These results confirm that gender and class played major roles in determining survival chances.

Regression Analysis (Before Imputation)

complete_model <- lm(Survived ~ Pclass + Sex + Fare, data = complete_data)

modelsummary(complete_model, title = "Regression Results: Before Imputation")
Regression Results: Before Imputation
(1)
(Intercept) 1.064
(0.059)
Pclass -0.156
(0.021)
Sexmale -0.501
(0.031)
Fare 0.000
(0.000)
Num.Obs. 712
R2 0.366
R2 Adj. 0.364
AIC 692.2
BIC 715.0
Log.Lik. -341.093
F 136.457
RMSE 0.39

Regression model findings (complete cases only):

  • Being male decreased survival probability by -0.501.
  • Higher class (lower Pclass number) significantly improved survival odds.
  • Fare had a very small positive effect.

Model performance:

R² = 0.366 AIC = 692.2

Multiple Imputation Using Amelia

DATA <- DATA %>%
  mutate(across(where(is.character), as.factor))
amelia_output <- amelia(
  DATA,
  m = 5,
  idvars = c("PassengerId", "Name", "Ticket"),  
  noms = c("Sex", "Embarked")  
)
## -- Imputation 1 --
## 
##   1  2  3  4
## 
## -- Imputation 2 --
## 
##   1  2  3  4  5  6  7
## 
## -- Imputation 3 --
## 
##   1  2  3  4  5  6  7
## 
## -- Imputation 4 --
## 
##   1  2  3  4
## 
## -- Imputation 5 --
## 
##   1  2  3
imputed_data <- amelia_output$imputations[[1]]
amelia_output
## 
## Amelia output with 5 imputed datasets.
## Return code:  1 
## Message:  Normal EM convergence. 
## 
## Chain Lengths:
## --------------
## Imputation 1:  4
## Imputation 2:  7
## Imputation 3:  7
## Imputation 4:  4
## Imputation 5:  3
names(amelia_output)
##  [1] "imputations" "m"           "missMatrix"  "overvalues"  "theta"      
##  [6] "mu"          "covMatrices" "code"        "message"     "iterHist"   
## [11] "arguments"   "orig.vars"
View(amelia_output$imputations$imp1)

Following the approach described by Honaker et al. (2011), multiple imputation was performed using Amelia, an Expectation-Maximization with Bootstrapping (EMB) based method.
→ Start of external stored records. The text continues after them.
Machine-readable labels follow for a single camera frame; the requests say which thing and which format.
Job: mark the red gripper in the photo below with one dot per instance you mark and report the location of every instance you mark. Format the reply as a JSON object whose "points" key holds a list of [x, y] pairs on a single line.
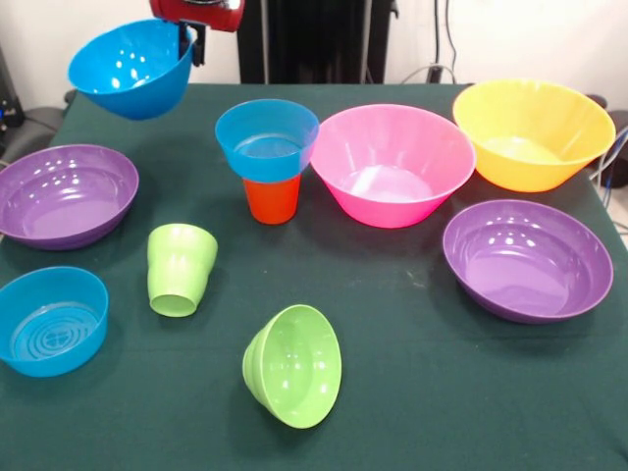
{"points": [[206, 14]]}

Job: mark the deep smooth blue bowl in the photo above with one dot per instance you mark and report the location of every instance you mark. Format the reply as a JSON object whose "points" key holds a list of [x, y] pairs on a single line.
{"points": [[127, 73]]}

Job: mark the blue bowl with ringed bottom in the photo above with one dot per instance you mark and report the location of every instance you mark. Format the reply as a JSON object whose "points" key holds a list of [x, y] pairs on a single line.
{"points": [[49, 319], [255, 162]]}

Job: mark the orange cup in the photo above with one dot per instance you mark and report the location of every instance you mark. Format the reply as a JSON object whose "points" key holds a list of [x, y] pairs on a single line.
{"points": [[272, 201]]}

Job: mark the pink bowl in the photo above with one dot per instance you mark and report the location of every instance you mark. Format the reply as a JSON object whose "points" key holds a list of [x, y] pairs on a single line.
{"points": [[387, 147]]}

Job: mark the green cup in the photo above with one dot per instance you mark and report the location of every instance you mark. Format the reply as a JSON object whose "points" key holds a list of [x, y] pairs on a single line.
{"points": [[179, 267]]}

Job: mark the small green bowl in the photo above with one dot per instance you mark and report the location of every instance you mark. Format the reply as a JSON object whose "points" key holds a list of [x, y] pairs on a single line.
{"points": [[294, 368]]}

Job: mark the black rounded seat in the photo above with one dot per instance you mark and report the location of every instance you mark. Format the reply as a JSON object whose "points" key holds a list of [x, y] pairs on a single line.
{"points": [[39, 127]]}

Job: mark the black equipment rack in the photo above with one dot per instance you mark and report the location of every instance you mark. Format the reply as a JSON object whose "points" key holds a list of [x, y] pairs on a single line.
{"points": [[10, 113]]}

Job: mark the purple bowl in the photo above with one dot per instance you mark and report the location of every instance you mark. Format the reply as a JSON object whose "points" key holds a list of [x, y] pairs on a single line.
{"points": [[525, 265], [64, 196]]}

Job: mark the yellow-orange bowl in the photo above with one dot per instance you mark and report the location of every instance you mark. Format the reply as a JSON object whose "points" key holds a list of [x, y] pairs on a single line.
{"points": [[532, 122]]}

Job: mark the dark green tablecloth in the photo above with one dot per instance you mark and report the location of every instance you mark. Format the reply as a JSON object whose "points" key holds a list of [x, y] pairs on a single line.
{"points": [[441, 392]]}

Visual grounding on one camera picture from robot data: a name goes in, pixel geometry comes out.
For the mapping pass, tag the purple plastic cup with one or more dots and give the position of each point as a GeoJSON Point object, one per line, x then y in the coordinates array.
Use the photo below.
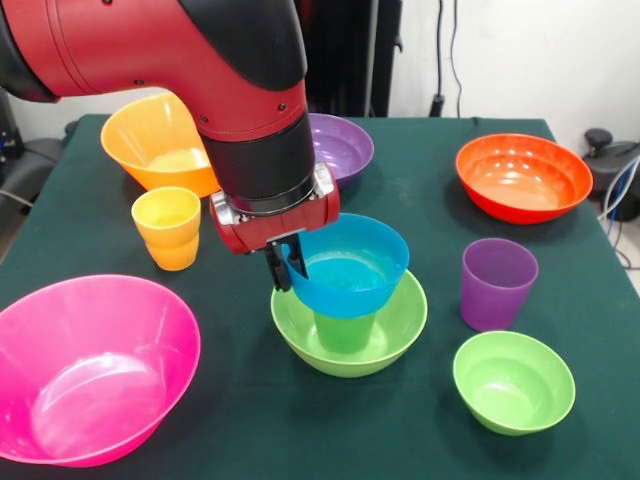
{"type": "Point", "coordinates": [495, 300]}

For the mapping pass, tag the black equipment case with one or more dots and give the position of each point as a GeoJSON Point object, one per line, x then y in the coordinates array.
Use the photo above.
{"type": "Point", "coordinates": [7, 125]}

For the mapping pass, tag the large pink plastic bowl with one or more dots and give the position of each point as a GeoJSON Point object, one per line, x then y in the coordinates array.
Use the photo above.
{"type": "Point", "coordinates": [95, 380]}

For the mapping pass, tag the blue plastic bowl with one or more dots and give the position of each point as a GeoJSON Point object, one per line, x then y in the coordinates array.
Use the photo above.
{"type": "Point", "coordinates": [350, 295]}

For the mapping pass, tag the small green plastic bowl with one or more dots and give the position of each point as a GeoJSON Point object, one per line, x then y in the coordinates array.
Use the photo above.
{"type": "Point", "coordinates": [512, 395]}

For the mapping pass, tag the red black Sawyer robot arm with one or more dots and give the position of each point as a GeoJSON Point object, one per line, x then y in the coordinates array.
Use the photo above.
{"type": "Point", "coordinates": [175, 50]}

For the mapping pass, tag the orange plastic bowl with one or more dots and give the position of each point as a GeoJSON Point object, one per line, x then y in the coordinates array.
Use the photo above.
{"type": "Point", "coordinates": [145, 150]}

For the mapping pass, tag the purple plastic bowl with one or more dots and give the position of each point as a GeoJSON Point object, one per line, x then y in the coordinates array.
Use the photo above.
{"type": "Point", "coordinates": [345, 145]}

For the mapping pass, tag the red plastic bowl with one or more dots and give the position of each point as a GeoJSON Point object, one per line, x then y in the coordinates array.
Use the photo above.
{"type": "Point", "coordinates": [525, 195]}

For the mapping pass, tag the black pedestal leg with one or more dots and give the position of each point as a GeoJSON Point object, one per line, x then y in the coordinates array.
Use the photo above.
{"type": "Point", "coordinates": [605, 170]}
{"type": "Point", "coordinates": [40, 160]}

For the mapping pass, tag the large green plastic bowl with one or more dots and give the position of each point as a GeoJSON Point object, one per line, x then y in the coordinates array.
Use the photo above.
{"type": "Point", "coordinates": [400, 335]}

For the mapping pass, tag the green plastic cup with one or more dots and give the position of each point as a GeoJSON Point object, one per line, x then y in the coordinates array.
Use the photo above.
{"type": "Point", "coordinates": [345, 332]}

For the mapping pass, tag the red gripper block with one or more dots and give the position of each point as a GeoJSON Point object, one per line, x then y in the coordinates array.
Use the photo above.
{"type": "Point", "coordinates": [280, 227]}

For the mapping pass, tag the dark green table cloth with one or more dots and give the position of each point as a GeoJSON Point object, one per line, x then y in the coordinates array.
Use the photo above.
{"type": "Point", "coordinates": [320, 450]}
Multiple imputation assumes the data are Missing at Random (MAR) (Honaker et al. (2010)).

Regression Analysis (After Imputation)

titanic_model_imputed <- lm(Survived ~ Pclass + Sex + Fare, data = imputed_data)

modelsummary(titanic_model_imputed, title = "Regression Results: After Imputation")
Regression Results: After Imputation
(1)
(Intercept) 1.058
(0.054)
Pclass -0.151
(0.019)
Sexmale -0.514
(0.028)
Fare 0.000
(0.000)
Num.Obs. 891
R2 0.368
R2 Adj. 0.366
AIC 845.0
BIC 869.0
Log.Lik. -417.513
F 172.185
RMSE 0.39

Regression model findings (after imputation):

  • Being male decreased survival probability by -0.514.
  • Higher class still strongly predicted survival.
  • Fare remained a small positive factor.

Model performance:

R² = 0.368 AIC = 845.0

Comparing Models: Before vs After Imputation

# Comparison of the complete-case and imputed-data models
modelsummary(
  list(
    "Complete Case Model" = complete_model,
    "Imputed Data Model" = titanic_model_imputed
  ),
  title = "Comparison of Regression Models: Complete Cases vs Imputed Data"
)
Comparison of Regression Models: Complete Cases vs Imputed Data
Complete Case Model Imputed Data Model
(Intercept) 1.064 1.058
(0.059) (0.054)
Pclass -0.156 -0.151
(0.021) (0.019)
Sexmale -0.501 -0.514
(0.031) (0.028)
Fare 0.000 0.000
(0.000) (0.000)
Num.Obs. 712 891
R2 0.366 0.368
R2 Adj. 0.364 0.366
AIC 692.2 845.0
BIC 715.0 869.0
Log.Lik. -341.093 -417.513
F 136.457 172.185
RMSE 0.39 0.39

Both models produced similar results, but the imputed model:

  • Preserved the full sample size (891 observations)
  • Reduced standard errors
  • Produced slightly better model fit (higher R²)

Conclusion

Handling missing data is crucial for valid and unbiased statistical analysis. Without multiple imputation, I would have been leaving out approximately 20% of the dataset, potentially having biased results and reducing precision. Using Amelia allows for missing data to not be left out, leading to more reliable regression results.

Throughout the analysis, the findings confirm that gender and passenger class were critical predictors of survival aboard the Titanic — comparing both the data before the multiple imputation and after shows that these relationships remain consistent and using Amelia adds increased precision, improved model fit, and the retention of the full dataset, adding more reliability to the results.

References

Acock, Alan C. 2005. “Working With Missing Values.”Journal of Marriage and Family 67 (4): 1012–28. https://doi.org/10.1111/j.1741-3737.2005.00191.x.

Honaker, James, and Gary King. 2010. “What to Do about MissingValues in Time-Series Cross-Section Data.” American Journalof Political Science 54 (2): 561–81. https://doi.org/10.1111/j.1540-5907.2010.00447.x.

Honaker, James, Gary King, and Matthew Blackwell. 2011.“Amelia II: A Program for Missing Data.”Journal of Statistical Software 45 (7). https://doi.org/10.18637/jss.v045.i07.

King, Gary, James Honaker, Anne Joseph, and Kenneth Scheve. 2001.“Analyzing Incomplete Political Science Data: An AlternativeAlgorithm for Multiple Imputation.” American PoliticalScience Review 95 (1): 49–69. https://doi.org/10.1017/S0003055401000235.

Titanic - Machine Learning from Disaster. n.d. https://kaggle.com/titanic.